É verdade que se os portugueses
não tivessem, sabiamente, colocado o seu voto na primeira volta,
expressivamente, num candidato da democracia, certamente que o debate da segunda
volta seria muito importante, pois estaria em causa, o próprio regime
democrático e, por consequência, a sua manutenção.
Esse sinal foi expressamente declarado pelo povo português. Nós queremos viver em democracia e para os órgãos de poder elegemos um democrata.
Assim é que a direita mais extremista, bacoca e reacionária, apesar de ter aumentado significativamente a sua representatividade, ainda é controlável pelas forças democráticas, sem quaisquer dúvidas. É, pois, neste jogo de equilíbrios muito instáveis e de «águas turvas» que nos preparamos para a eleição do Presidente da República, com a certeza, de que o candidato antirregime nascido no 25 de Abril de 1974, não será o seu coveiro, pelo menos desta vez, como o esperamos.
Mas cuidado, os tempos são tenebrosos e as ameaças são enormes, cá dentro e lá fora. As manifestações pró-nazis e a cultura do medo e do ódio que se vai instalando nas sociedades ocidentais, com o movimento Trump e seu grupo supremacista MAGA, de perseguição às minorias, são hoje uma ameaça terrível às nações em virtude do desrespeito assumido do direito internacional e das organizações multilaterais, nascidas sob a sua égide. Cá dentro, há quem se aproveite disso para espalhar o ódio, a perseguição, o racismo e a xenofobia de uma forma declarada e, até, institucionalizada.
As instituições democráticas mostram, por vezes, incapacidade na defesa do regime, e são elas próprias absorvidas por este populismo reacionário e antidemocrático criando uma sensação de vazio insuportável.
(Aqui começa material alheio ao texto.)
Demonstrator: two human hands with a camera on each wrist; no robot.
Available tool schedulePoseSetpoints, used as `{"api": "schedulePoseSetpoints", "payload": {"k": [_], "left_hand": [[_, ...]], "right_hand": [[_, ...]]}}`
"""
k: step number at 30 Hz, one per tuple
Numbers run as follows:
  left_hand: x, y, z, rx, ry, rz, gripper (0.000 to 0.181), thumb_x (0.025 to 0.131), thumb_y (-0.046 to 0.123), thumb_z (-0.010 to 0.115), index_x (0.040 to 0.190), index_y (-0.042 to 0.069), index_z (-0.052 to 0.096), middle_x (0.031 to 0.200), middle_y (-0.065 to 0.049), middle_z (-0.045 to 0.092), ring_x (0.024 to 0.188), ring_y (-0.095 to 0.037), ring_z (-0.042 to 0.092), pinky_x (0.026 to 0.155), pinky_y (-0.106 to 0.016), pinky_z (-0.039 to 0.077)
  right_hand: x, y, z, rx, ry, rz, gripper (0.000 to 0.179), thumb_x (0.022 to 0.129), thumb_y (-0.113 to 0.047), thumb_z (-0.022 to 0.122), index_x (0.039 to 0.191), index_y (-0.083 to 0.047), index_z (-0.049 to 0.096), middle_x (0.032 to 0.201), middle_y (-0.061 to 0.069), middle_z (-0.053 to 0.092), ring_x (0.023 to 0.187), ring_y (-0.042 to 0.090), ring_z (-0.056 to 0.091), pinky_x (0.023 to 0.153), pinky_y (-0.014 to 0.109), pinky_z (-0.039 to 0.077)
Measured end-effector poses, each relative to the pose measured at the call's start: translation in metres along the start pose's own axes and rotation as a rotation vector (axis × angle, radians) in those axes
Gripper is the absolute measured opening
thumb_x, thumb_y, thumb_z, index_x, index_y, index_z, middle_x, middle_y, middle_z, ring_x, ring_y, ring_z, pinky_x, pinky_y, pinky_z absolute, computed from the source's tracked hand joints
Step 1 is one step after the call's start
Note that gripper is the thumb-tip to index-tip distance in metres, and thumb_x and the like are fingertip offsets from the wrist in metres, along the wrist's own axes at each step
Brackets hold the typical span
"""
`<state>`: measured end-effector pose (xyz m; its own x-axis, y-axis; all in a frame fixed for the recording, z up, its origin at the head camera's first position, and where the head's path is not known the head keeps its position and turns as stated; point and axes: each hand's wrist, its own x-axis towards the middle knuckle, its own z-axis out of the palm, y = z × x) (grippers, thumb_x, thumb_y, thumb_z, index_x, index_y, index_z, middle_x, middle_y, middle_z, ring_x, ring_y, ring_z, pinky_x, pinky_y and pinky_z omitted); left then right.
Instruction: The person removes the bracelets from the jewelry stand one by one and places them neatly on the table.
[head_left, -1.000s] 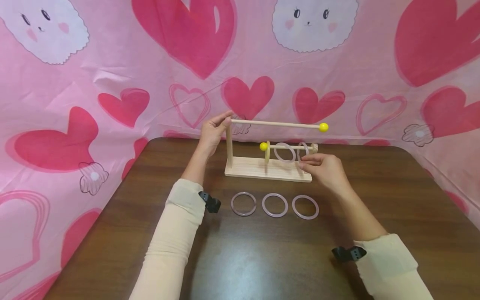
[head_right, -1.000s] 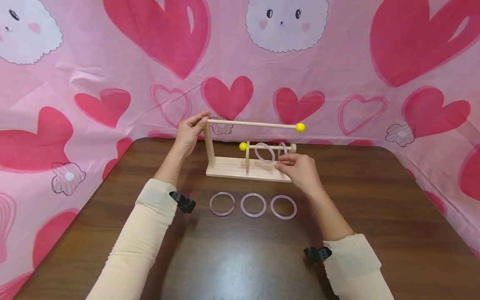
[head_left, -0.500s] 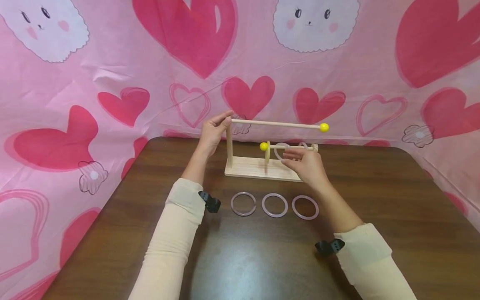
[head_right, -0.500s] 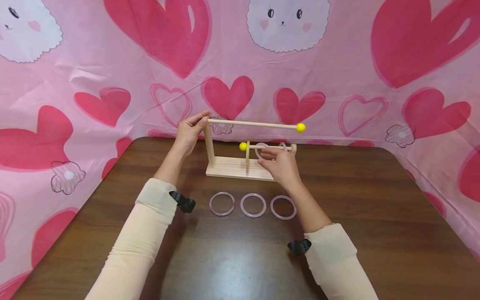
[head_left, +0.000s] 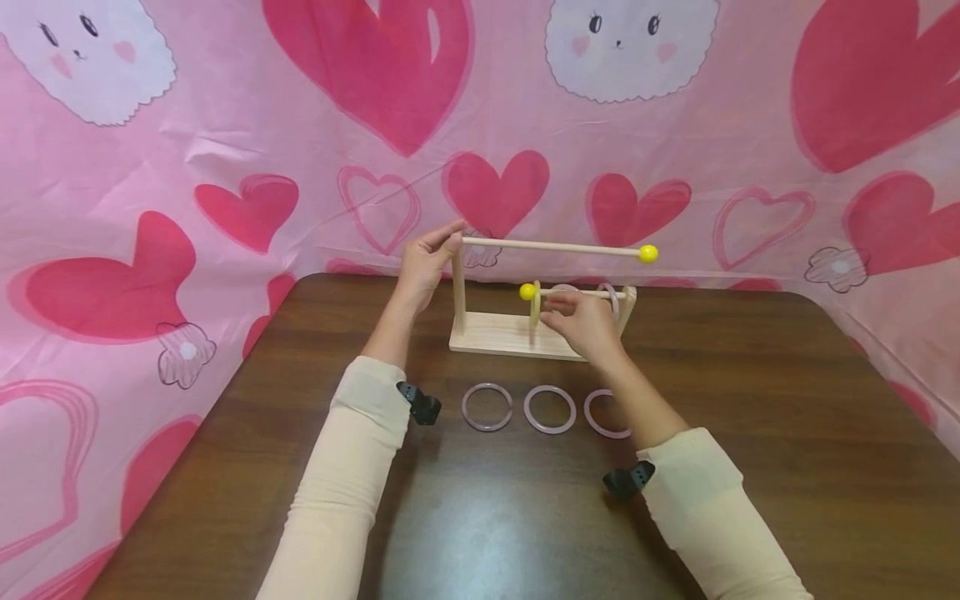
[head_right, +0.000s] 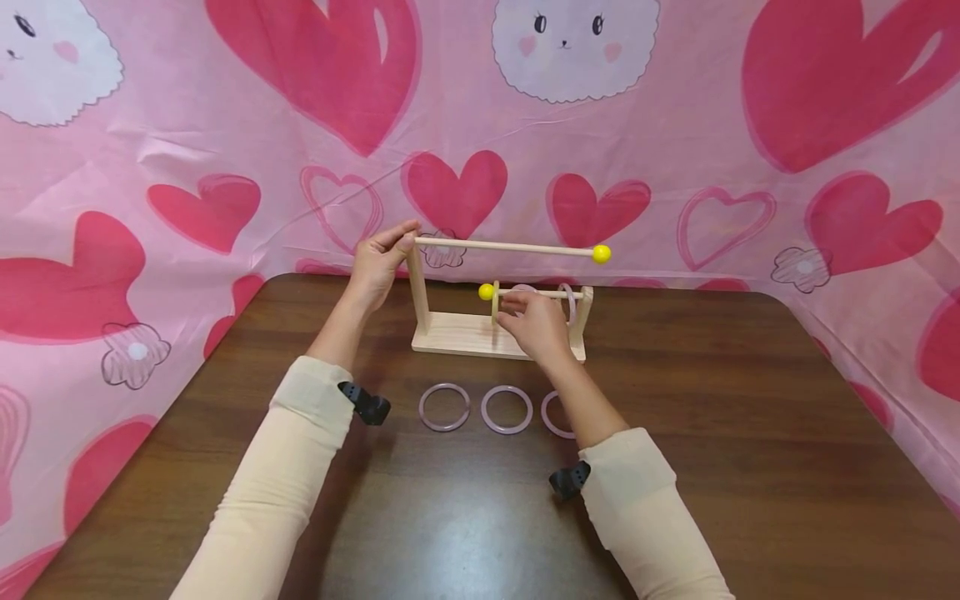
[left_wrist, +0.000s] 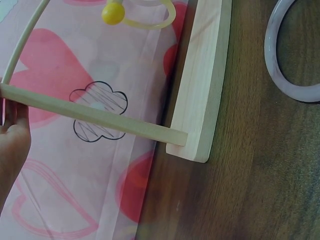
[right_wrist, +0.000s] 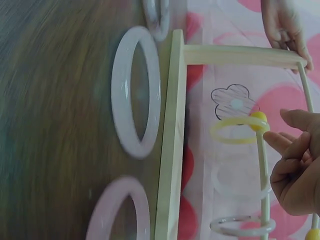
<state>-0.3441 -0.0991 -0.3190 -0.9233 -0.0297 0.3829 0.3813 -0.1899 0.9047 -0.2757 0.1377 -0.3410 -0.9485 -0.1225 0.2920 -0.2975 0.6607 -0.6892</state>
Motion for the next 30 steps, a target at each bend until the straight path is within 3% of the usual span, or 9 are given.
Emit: {"api": "schedulePoseSetpoints", "payload": {"k": [8, 15, 22, 30], "left_hand": [[0.000, 0.001, 0.001, 0.001, 0.002, -0.009, 0.032, 0.088, 0.001, 0.060, 0.118, -0.007, 0.054, 0.123, -0.018, 0.055, 0.110, -0.021, 0.056, 0.095, -0.027, 0.044], [-0.001, 0.000, 0.000, 0.004, 0.001, 0.000, 0.031, 0.088, -0.001, 0.059, 0.118, -0.008, 0.054, 0.123, -0.020, 0.054, 0.111, -0.022, 0.055, 0.095, -0.027, 0.043], [-0.001, 0.001, -0.001, 0.003, -0.002, -0.005, 0.031, 0.088, 0.000, 0.059, 0.118, -0.008, 0.054, 0.124, -0.019, 0.054, 0.111, -0.021, 0.055, 0.096, -0.027, 0.043], [-0.002, 0.002, -0.001, 0.006, -0.010, 0.010, 0.031, 0.088, 0.000, 0.059, 0.118, -0.009, 0.054, 0.124, -0.019, 0.053, 0.113, -0.022, 0.054, 0.096, -0.027, 0.043]], "right_hand": [[0.007, 0.000, 0.011, -0.014, 0.001, 0.102, 0.031, 0.082, -0.021, 0.070, 0.106, -0.003, 0.069, 0.097, 0.011, 0.069, 0.096, 0.027, 0.064, 0.080, 0.039, 0.051], [0.011, 0.007, 0.018, 0.001, 0.003, 0.120, 0.029, 0.081, -0.021, 0.070, 0.103, -0.002, 0.070, 0.096, 0.013, 0.069, 0.092, 0.028, 0.065, 0.078, 0.039, 0.051], [0.010, 0.009, 0.023, -0.081, 0.040, 0.151, 0.024, 0.081, -0.026, 0.069, 0.092, -0.006, 0.074, 0.099, 0.010, 0.069, 0.097, 0.031, 0.060, 0.073, 0.042, 0.049], [0.008, 0.010, 0.025, -0.096, 0.078, 0.156, 0.021, 0.080, -0.023, 0.065, 0.089, -0.007, 0.075, 0.092, 0.009, 0.070, 0.095, 0.031, 0.061, 0.074, 0.042, 0.050]]}}
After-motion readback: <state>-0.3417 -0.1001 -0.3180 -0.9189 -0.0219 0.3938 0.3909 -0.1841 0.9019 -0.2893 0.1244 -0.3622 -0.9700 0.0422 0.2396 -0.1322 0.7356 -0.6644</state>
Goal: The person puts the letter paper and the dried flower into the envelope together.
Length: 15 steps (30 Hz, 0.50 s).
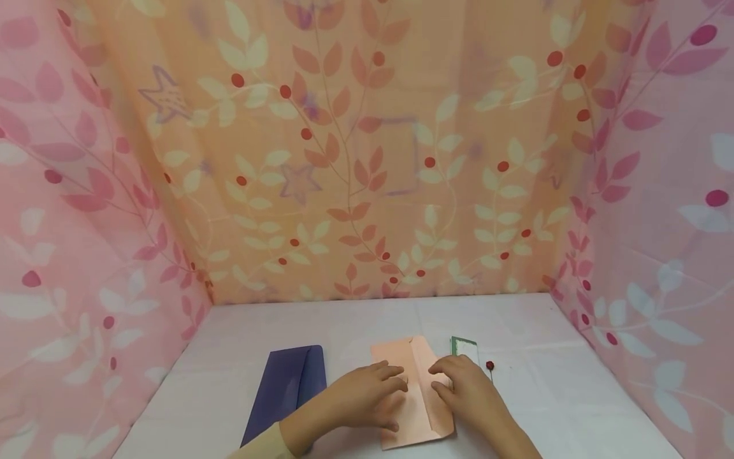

Presidência, Assembleia e Governo têm, nos últimos anos, produzido um desgaste nos princípios e valores da nossa democracia de dimensões incalculáveis, só percebidas em quase toda a sua extensão, quando grupos de cidadãos, alguns de uniforme, espalham o medo e o terror com a complacência das autoridades, que se sentem escudadas, na ausência das instituições. A vida parece ter deixado de ser um bem supremo, perante a ineficácia da governação, que trata a morte como acidente e não como consequência de políticas erradas da governação.
Hoje, nascer em Portugal, é um
risco acrescido, pois nunca se sabe se as grávidas têm o apoio necessário no
momento da conceção. Tudo isto são sinais de fraqueza.
Dia 08 de fevereiro de 2026, a democracia voltará a vencer!